**ASSIGNED TASK:**
Copy the records below exactly, leaving out every picture.

(MATERIAL PROVIDED Opens)

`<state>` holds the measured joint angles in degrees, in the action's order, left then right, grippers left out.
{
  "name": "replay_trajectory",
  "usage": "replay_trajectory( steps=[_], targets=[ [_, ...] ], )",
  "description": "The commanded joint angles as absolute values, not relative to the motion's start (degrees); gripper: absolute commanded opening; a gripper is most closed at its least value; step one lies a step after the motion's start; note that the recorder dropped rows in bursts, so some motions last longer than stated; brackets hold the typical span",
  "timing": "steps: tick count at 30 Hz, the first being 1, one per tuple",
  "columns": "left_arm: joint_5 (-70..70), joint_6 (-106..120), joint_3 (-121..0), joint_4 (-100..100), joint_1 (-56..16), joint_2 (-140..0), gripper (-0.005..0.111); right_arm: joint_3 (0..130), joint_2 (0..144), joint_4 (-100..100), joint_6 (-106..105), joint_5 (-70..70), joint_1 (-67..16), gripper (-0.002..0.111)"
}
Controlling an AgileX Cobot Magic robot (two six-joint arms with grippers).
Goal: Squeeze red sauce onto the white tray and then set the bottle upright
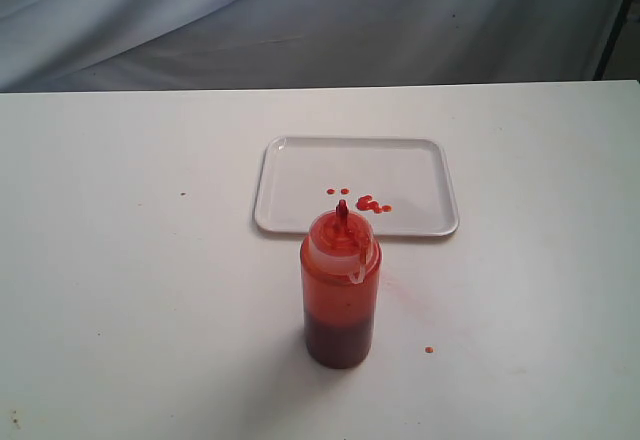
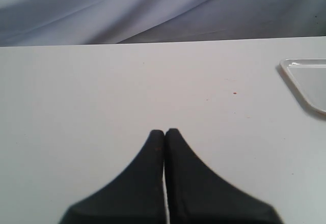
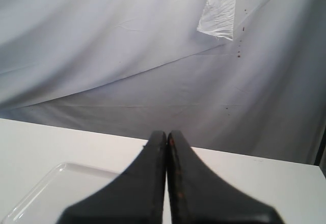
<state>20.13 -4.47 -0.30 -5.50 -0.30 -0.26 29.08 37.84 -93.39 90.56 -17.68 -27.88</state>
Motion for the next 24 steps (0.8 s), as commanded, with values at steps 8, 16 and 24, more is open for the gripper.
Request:
replay_trajectory(
  steps=[8, 16, 24],
  targets=[
    [19.8, -4.2, 0.0, -5.0, -0.5, 0.0, 0.0, 28.8, 32.4, -93.4, 90.5, -18.0, -27.4, 0.0],
    [19.8, -4.2, 0.0, -5.0, -0.5, 0.0, 0.0, 28.8, 16.0, -93.4, 90.5, -18.2, -27.4, 0.0],
    [19.8, -4.2, 0.0, -5.0, -0.5, 0.0, 0.0, 28.8, 9.1, -93.4, 90.5, -18.2, -27.4, 0.0]
  ],
)
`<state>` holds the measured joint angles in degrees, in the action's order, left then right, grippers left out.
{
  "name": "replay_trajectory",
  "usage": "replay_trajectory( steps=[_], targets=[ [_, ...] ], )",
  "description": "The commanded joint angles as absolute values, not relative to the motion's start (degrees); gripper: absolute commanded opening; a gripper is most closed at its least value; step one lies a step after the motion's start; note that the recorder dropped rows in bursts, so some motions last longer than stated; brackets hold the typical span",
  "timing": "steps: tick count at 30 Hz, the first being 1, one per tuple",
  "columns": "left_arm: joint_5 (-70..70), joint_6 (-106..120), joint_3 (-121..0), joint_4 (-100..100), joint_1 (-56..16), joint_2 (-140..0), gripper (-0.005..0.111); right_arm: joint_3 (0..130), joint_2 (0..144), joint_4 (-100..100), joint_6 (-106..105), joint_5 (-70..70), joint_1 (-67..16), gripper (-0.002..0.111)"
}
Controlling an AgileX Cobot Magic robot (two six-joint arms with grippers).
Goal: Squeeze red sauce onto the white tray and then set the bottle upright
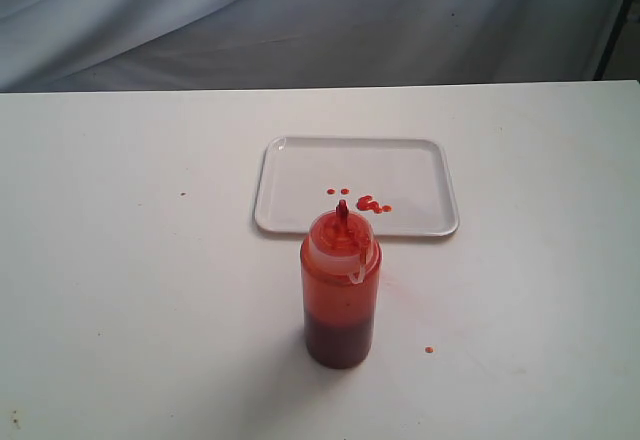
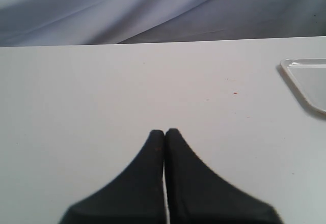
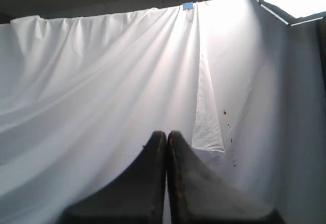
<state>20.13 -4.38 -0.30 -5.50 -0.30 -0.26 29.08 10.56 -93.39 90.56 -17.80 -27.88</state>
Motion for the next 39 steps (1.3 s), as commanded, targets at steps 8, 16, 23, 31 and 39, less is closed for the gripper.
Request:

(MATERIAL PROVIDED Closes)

**TASK OUTPUT:**
`<state>` holds the measured joint angles in degrees, in the action's order, left then right, grippers left out.
{
  "name": "replay_trajectory",
  "usage": "replay_trajectory( steps=[_], targets=[ [_, ...] ], )",
  "description": "The commanded joint angles as absolute values, not relative to the motion's start (degrees); gripper: absolute commanded opening; a gripper is most closed at its least value; step one lies a step after the motion's start; note that the recorder dropped rows in bursts, so some motions last longer than stated; brackets hold the typical span",
  "timing": "steps: tick count at 30 Hz, the first being 1, one per tuple",
  "columns": "left_arm: joint_5 (-70..70), joint_6 (-106..120), joint_3 (-121..0), joint_4 (-100..100), joint_1 (-56..16), joint_2 (-140..0), gripper (-0.005..0.111); right_arm: joint_3 (0..130), joint_2 (0..144), joint_4 (-100..100), joint_6 (-106..105), joint_5 (-70..70), joint_1 (-67..16), gripper (-0.002..0.111)"
}
Controlling an AgileX Cobot Magic robot (two six-joint arms with grippers).
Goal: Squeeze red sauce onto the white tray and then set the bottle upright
<state>20.13 -4.47 -0.30 -5.50 -0.30 -0.26 29.08 37.84 -93.39 90.56 -17.68 -27.88</state>
Motion for the next 24 steps (0.8 s), as commanded, with values at steps 8, 16 and 24, more is open for the gripper.
Request:
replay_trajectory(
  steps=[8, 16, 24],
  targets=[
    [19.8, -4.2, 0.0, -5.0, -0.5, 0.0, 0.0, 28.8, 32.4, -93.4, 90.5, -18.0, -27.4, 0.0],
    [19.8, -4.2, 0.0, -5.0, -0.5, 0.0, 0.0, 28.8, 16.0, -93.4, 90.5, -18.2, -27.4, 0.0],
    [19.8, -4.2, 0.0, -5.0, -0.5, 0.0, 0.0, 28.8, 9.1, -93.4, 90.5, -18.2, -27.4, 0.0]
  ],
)
`<state>` holds the measured joint angles in degrees, in the action's order, left then right, grippers left out.
{
  "name": "replay_trajectory",
  "usage": "replay_trajectory( steps=[_], targets=[ [_, ...] ], )",
  "description": "The commanded joint angles as absolute values, not relative to the motion's start (degrees); gripper: absolute commanded opening; a gripper is most closed at its least value; step one lies a step after the motion's start; note that the recorder dropped rows in bursts, so some motions last longer than stated; brackets hold the typical span",
  "timing": "steps: tick count at 30 Hz, the first being 1, one per tuple",
  "columns": "left_arm: joint_5 (-70..70), joint_6 (-106..120), joint_3 (-121..0), joint_4 (-100..100), joint_1 (-56..16), joint_2 (-140..0), gripper (-0.005..0.111); right_arm: joint_3 (0..130), joint_2 (0..144), joint_4 (-100..100), joint_6 (-106..105), joint_5 (-70..70), joint_1 (-67..16), gripper (-0.002..0.111)"
}
Controlling an AgileX Cobot Magic robot (two six-joint arms with grippers).
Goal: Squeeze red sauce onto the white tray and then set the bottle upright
<state>20.13 -4.38 -0.30 -5.50 -0.30 -0.26 29.08 10.56 -93.39 90.56 -17.80 -27.88</state>
Motion for the next 39 steps (1.3 s), as commanded, targets at steps 8, 16, 23, 31 and 39, less is closed for the gripper.
Request:

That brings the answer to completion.